#### [What the task asks]
Nothing should change. Output the data exactly.

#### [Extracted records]
⟨

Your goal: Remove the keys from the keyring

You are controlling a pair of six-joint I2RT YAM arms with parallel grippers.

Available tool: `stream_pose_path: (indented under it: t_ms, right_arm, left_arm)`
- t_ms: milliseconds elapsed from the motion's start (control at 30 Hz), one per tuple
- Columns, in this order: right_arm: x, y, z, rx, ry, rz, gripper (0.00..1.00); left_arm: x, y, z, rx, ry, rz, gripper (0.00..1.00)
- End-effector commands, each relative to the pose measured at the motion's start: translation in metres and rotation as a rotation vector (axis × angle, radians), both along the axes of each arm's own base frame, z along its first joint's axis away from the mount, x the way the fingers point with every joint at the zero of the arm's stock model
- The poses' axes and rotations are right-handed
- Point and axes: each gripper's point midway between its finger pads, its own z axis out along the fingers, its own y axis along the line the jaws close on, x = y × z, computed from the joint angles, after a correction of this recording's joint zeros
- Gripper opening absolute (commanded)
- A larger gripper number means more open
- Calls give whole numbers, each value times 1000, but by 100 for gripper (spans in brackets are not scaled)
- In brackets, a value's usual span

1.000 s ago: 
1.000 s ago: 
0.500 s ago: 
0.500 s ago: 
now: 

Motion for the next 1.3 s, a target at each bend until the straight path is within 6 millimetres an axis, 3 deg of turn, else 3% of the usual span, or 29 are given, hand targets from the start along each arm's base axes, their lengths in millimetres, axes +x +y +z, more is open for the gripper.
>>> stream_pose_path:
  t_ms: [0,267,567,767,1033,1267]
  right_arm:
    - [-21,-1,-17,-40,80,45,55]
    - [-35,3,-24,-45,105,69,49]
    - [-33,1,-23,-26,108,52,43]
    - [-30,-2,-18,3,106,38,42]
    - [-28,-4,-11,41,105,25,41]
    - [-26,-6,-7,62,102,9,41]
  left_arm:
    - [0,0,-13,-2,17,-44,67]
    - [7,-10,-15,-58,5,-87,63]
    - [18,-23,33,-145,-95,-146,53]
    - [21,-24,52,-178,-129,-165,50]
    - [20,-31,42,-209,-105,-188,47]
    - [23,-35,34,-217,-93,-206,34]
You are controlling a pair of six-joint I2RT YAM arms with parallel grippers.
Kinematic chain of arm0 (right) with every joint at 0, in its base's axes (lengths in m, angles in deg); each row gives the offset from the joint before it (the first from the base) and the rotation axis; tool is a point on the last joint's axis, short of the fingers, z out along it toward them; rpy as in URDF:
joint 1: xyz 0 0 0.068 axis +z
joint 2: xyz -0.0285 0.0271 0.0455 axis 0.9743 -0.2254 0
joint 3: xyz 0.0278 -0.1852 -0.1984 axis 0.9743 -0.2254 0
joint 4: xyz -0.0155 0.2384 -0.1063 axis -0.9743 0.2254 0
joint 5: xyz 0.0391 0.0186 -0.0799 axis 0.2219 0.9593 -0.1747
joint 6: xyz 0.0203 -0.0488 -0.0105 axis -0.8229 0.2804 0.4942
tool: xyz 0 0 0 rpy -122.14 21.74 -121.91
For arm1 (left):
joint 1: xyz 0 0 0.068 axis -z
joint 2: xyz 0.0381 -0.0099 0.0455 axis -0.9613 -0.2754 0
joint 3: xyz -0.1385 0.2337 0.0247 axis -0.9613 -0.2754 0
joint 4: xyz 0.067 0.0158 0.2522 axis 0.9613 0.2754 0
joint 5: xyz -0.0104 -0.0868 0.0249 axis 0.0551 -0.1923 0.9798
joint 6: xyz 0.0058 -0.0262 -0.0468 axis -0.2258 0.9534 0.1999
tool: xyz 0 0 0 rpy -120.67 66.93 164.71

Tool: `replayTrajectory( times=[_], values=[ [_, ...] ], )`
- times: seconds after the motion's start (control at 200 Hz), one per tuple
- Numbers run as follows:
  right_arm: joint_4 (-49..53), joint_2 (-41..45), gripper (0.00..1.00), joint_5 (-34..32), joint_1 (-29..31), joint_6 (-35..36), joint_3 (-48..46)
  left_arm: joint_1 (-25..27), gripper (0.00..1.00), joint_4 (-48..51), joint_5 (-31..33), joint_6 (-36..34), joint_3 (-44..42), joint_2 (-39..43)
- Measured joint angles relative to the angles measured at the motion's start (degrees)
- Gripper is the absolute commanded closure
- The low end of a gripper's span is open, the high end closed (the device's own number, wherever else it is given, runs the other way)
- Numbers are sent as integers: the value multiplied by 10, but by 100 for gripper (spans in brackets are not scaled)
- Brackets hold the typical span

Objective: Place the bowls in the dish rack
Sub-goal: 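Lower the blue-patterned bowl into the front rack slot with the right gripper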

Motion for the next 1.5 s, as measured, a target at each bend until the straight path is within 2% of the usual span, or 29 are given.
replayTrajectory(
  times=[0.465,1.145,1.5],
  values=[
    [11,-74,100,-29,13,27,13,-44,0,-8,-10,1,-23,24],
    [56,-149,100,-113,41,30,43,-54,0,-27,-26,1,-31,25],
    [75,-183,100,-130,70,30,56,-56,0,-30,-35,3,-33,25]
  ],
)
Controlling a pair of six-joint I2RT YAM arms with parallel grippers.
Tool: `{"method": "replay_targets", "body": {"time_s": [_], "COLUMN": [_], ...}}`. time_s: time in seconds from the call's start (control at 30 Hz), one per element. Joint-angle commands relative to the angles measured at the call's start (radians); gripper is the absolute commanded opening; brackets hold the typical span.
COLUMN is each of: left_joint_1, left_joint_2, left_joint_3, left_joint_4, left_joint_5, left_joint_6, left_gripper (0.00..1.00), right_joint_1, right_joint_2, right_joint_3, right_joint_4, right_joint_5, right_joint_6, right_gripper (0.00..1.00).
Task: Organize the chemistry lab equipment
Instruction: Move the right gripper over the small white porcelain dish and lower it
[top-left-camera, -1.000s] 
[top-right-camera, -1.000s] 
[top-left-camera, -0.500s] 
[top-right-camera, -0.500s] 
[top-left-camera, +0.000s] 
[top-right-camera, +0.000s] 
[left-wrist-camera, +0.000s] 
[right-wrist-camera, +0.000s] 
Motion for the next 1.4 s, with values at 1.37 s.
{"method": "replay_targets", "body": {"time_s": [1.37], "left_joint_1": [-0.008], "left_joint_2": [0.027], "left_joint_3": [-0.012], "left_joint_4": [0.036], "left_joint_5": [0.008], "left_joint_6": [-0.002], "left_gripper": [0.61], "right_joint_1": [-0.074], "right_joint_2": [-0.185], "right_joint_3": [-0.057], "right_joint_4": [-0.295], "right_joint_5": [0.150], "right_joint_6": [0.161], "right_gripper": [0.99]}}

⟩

#### [Response to the task]
Your goal: Remove the keys from the keyring

You are controlling a pair of six-joint I2RT YAM arms with parallel grippers.

Available tool: `stream_pose_path: (indented under it: t_ms, right_arm, left_arm)`
- t_ms: milliseconds elapsed from the motion's start (control at 30 Hz), one per tuple
- Columns, in this order: right_arm: x, y, z, rx, ry, rz, gripper (0.00..1.00); left_arm: x, y, z, rx, ry, rz, gripper (0.00..1.00)
- End-effector commands, each relative to the pose measured at the motion's start: translation in metres and rotation as a rotation vector (axis × angle, radians), both along the axes of each arm's own base frame, z along its first joint's axis away from the mount, x the way the fingers point with every joint at the zero of the arm's stock model
- The poses' axes and rotations are right-handed
- Point and axes: each gripper's point midway between its finger pads, its own z axis out along the fingers, its own y axis along the line the jaws close on, x = y × z, computed from the joint angles, after a correction of this recording's joint zeros
- Gripper opening absolute (commanded)
- A larger gripper number means more open
- Calls give whole numbers, each value times 1000, but by 100 for gripper (spans in brackets are not scaled)
- In brackets, a value's usual span

1.000 s ago: 
1.000 s ago: 
0.500 s ago: 
0.500 s ago: 
now: 

Motion for the next 1.3 s, a target at each bend until the straight path is within 6 millimetres an axis, 3 deg of turn, else 3% of the usual span, or 29 are given, hand targets from the start along each arm's base axes, their lengths in millimetres, axes +x +y +z, more is open for the gripper.
>>> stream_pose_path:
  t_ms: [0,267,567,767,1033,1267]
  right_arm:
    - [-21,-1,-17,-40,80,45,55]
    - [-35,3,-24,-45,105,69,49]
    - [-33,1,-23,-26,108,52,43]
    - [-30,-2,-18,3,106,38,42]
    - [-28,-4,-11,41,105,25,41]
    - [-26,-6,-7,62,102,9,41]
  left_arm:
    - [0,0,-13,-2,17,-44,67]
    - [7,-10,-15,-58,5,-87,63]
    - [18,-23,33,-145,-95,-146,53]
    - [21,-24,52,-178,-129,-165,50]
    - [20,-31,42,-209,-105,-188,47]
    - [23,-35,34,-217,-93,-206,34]
You are controlling a pair of six-joint I2RT YAM arms with parallel grippers.
Kinematic chain of arm0 (right) with every joint at 0, in its base's axes (lengths in m, angles in deg); each row gives the offset from the joint before it (the first from the base) and the rotation axis; tool is a point on the last joint's axis, short of the fingers, z out along it toward them; rpy as in URDF:
joint 1: xyz 0 0 0.068 axis +z
joint 2: xyz -0.0285 0.0271 0.0455 axis 0.9743 -0.2254 0
joint 3: xyz 0.0278 -0.1852 -0.1984 axis 0.9743 -0.2254 0
joint 4: xyz -0.0155 0.2384 -0.1063 axis -0.9743 0.2254 0
joint 5: xyz 0.0391 0.0186 -0.0799 axis 0.2219 0.9593 -0.1747
joint 6: xyz 0.0203 -0.0488 -0.0105 axis -0.8229 0.2804 0.4942
tool: xyz 0 0 0 rpy -122.14 21.74 -121.91
For arm1 (left):
joint 1: xyz 0 0 0.068 axis -z
joint 2: xyz 0.0381 -0.0099 0.0455 axis -0.9613 -0.2754 0
joint 3: xyz -0.1385 0.2337 0.0247 axis -0.9613 -0.2754 0
joint 4: xyz 0.067 0.0158 0.2522 axis 0.9613 0.2754 0
joint 5: xyz -0.0104 -0.0868 0.0249 axis 0.0551 -0.1923 0.9798
joint 6: xyz 0.0058 -0.0262 -0.0468 axis -0.2258 0.9534 0.1999
tool: xyz 0 0 0 rpy -120.67 66.93 164.71

Tool: `replayTrajectory( times=[_], values=[ [_, ...] ], )`
- times: seconds after the motion's start (control at 200 Hz), one per tuple
- Numbers run as follows:
  right_arm: joint_4 (-49..53), joint_2 (-41..45), gripper (0.00..1.00), joint_5 (-34..32), joint_1 (-29..31), joint_6 (-35..36), joint_3 (-48..46)
  left_arm: joint_1 (-25..27), gripper (0.00..1.00), joint_4 (-48..51), joint_5 (-31..33), joint_6 (-36..34), joint_3 (-44..42), joint_2 (-39..43)
- Measured joint angles relative to the angles measured at the motion's start (degrees)
- Gripper is the absolute commanded closure
- The low end of a gripper's span is open, the high end closed (the device's own number, wherever else it is given, runs the other way)
- Numbers are sent as integers: the value multiplied by 10, but by 100 for gripper (spans in brackets are not scaled)
- Brackets hold the typical span

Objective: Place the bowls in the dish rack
Sub-goal: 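Lower the blue-patterned bowl into the front rack slot with the right gripper
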
Motion for the next 1.5 s, as measured, a target at each bend until the straight path is within 2% of the usual span, or 29 are given.
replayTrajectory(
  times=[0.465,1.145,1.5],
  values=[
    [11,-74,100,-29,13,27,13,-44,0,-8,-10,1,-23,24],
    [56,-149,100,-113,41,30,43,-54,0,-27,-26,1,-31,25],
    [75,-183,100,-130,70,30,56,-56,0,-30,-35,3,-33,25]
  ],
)
Controlling a pair of six-joint I2RT YAM arms with parallel grippers.
Tool: `{"method": "replay_targets", "body": {"time_s": [_], "COLUMN": [_], ...}}`. time_s: time in seconds from the call's start (control at 30 Hz), one per element. Joint-angle commands relative to the angles measured at the call's start (radians); gripper is the absolute commanded opening; brackets hold the typical span.
COLUMN is each of: left_joint_1, left_joint_2, left_joint_3, left_joint_4, left_joint_5, left_joint_6, left_gripper (0.00..1.00), right_joint_1, right_joint_2, right_joint_3, right_joint_4, right_joint_5, right_joint_6, right_gripper (0.00..1.00).
Task: Organize the chemistry lab equipment
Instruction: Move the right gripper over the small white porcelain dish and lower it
[top-left-camera, -1.000s] 
[top-right-camera, -1.000s] 
[top-left-camera, -0.500s] 
[top-right-camera, -0.500s] 
[top-left-camera, +0.000s] 
[top-right-camera, +0.000s] 
[left-wrist-camera, +0.000s] 
[right-wrist-camera, +0.000s] 
Motion for the next 1.4 s, with values at 1.37 s.
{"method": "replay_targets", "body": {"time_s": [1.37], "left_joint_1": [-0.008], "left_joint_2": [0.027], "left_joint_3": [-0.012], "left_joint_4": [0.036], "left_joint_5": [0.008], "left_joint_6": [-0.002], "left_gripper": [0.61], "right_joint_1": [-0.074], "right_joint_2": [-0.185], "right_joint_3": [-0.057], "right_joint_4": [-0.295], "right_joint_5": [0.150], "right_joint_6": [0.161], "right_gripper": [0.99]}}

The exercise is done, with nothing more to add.